ASSIGNMENT –
The answer must be every line below that holds the word "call".
***
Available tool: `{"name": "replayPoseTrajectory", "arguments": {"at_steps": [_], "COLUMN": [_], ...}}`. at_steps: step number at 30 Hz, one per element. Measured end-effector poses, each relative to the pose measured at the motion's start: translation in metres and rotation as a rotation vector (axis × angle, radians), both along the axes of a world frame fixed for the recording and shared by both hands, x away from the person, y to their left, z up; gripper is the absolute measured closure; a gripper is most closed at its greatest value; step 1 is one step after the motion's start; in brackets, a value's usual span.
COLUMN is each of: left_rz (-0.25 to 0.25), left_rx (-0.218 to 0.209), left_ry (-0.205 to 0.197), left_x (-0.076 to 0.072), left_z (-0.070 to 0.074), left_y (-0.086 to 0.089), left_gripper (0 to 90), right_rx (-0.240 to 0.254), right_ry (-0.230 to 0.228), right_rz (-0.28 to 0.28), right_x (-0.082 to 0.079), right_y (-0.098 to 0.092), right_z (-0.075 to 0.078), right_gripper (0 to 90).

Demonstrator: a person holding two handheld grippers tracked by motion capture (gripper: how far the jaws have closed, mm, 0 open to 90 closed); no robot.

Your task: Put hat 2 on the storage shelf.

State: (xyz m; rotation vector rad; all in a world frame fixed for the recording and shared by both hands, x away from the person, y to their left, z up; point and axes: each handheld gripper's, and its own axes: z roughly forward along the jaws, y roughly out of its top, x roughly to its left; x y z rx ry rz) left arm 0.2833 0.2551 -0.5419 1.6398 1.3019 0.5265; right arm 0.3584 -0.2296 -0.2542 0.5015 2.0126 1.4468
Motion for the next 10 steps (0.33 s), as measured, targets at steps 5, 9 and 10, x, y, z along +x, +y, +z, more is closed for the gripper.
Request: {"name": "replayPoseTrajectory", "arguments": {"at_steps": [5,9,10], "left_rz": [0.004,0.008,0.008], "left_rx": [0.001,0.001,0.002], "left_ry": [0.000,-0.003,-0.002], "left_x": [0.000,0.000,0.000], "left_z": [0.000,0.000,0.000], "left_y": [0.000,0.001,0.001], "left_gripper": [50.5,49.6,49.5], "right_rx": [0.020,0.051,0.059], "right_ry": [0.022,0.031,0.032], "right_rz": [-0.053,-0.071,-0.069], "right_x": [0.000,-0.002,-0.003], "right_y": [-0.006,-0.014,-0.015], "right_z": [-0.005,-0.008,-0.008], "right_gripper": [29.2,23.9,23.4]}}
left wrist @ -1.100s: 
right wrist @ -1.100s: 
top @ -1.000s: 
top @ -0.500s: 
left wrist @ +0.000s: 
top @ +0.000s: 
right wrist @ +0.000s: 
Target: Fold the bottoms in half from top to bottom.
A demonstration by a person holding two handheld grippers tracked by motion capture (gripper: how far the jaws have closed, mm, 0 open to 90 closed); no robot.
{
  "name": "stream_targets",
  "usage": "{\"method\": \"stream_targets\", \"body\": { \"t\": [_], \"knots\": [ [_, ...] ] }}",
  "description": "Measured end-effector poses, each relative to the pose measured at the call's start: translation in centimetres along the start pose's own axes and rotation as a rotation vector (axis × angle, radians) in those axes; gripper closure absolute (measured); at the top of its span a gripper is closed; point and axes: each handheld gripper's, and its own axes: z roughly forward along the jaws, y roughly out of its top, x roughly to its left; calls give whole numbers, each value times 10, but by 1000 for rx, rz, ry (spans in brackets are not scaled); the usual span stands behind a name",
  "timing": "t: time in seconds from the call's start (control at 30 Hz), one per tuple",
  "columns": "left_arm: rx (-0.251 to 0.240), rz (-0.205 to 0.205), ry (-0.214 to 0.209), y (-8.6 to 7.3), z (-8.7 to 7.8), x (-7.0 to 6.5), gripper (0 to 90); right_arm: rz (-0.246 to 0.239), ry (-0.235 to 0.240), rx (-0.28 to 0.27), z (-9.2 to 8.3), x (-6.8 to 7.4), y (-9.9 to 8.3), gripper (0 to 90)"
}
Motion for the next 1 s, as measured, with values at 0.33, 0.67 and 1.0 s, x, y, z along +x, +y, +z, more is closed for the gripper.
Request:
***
ANSWER SECTION –
  "description": "Measured end-effector poses, each relative to the pose measured at the call's start: translation in centimetres along the start pose's own axes and rotation as a rotation vector (axis × angle, radians) in those axes; gripper closure absolute (measured); at the top of its span a gripper is closed; point and axes: each handheld gripper's, and its own axes: z roughly forward along the jaws, y roughly out of its top, x roughly to its left; calls give whole numbers, each value times 10, but by 1000 for rx, rz, ry (spans in brackets are not scaled); the usual span stands behind a name",
  "timing": "t: time in seconds from the call's start (control at 30 Hz), one per tuple",

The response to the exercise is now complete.